No, the reality is that there are a couple of different types of vitamin B. And while some vitamin B foods contain just one type, others contain several of them.

Vitamins B are essential for energy production, as they help your body turn fat, sugar, and protein into energy. They are also crucial for maintenance and repair of our skin, keep our eyes, nails, and hair healthy.

The best way to add foods high in vitamin B is by consuming whole and unrefined foods. When you think of vitamin B foods, think of unrefined foods.

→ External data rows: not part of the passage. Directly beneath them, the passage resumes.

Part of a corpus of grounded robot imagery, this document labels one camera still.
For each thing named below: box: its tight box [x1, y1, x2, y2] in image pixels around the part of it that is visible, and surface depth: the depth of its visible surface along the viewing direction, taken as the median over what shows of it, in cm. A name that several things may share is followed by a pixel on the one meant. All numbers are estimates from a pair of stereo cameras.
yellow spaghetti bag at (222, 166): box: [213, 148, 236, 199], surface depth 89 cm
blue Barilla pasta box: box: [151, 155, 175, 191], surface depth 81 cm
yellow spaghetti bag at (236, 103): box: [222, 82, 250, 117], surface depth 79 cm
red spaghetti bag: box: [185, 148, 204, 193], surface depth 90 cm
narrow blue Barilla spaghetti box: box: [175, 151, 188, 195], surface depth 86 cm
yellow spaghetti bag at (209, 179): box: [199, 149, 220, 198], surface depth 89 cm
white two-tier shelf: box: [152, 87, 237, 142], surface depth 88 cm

The problem is most B vitamins are stripped from foods like grain during the refinement process.

According to statistics, between 1.5% and 15% of the population in America is deficient in vitamin B12, and other B vitamins [1]https://ods.od.nih.gov/factsheets/VitaminB12-HealthProfessional/.

Types of Vitamin B

We mentioned previously that there are a couple of different types of vitamin B [2]https://www.uofmhealth.org/health-library/hn-2922005.

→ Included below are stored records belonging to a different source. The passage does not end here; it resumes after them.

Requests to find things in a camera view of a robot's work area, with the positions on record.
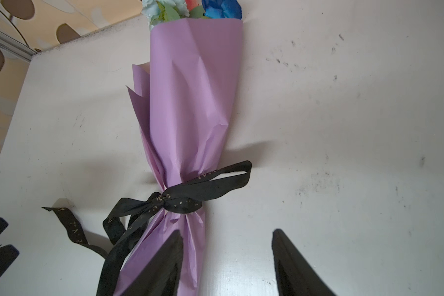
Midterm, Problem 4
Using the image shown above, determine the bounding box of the pink fake rose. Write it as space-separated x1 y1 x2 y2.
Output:
185 0 205 19

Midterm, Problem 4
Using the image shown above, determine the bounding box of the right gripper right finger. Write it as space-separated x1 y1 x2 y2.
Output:
272 229 334 296

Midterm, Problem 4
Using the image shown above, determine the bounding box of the pink purple wrapping paper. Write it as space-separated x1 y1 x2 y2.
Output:
115 18 243 296

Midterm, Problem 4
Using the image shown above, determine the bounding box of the blue fake rose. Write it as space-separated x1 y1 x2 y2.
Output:
202 0 242 20

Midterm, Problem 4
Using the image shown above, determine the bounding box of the pale green fake flower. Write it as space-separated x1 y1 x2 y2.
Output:
141 0 189 30

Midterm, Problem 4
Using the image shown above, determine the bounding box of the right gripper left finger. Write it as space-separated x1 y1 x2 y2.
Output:
122 230 184 296

Here is a quick breakdown of those.

Thiamin, Vitamin B1

Our body needs thiamin in order to regulate our appetite. The vitamin is also responsible for regulating and supporting the metabolism.

Thiamin is mostly found in pork, dark leafy green vegetables, and fortified cereals and baked goods.

Riboflavin, Vitamin B2

This vitamin’s role is to keep your skin healthy. Riboflavin is mostly found in milk and milk products like cheese and yogurt. You can also source it from spinach and similar leafy green vegetables.

As a supplement, the vitamin is given to patients to prevent and treat migraines.

Niacin, Vitamin B3

Niacin has a wide range of uses in the body [3]https://www.ncbi.nlm.nih.gov/pmc/articles/PMC3648704/.

For example, some of the functions of niacin include improving the digestive system, helping your skin stay healthy, and improving the nervous system.

The vitamin comes in several forms. Best sources include chicken meat, turkey meat, salmon, and other fatty fishes. The vitamin is also responsible for improving your cardiovascular system and help you produce energy.

Folate, Vitamin B9

This is one of the many essential vitamins. You might be more familiar with folic acid, which is a form of folate. This is the synthetic version used for food fortification and supplements.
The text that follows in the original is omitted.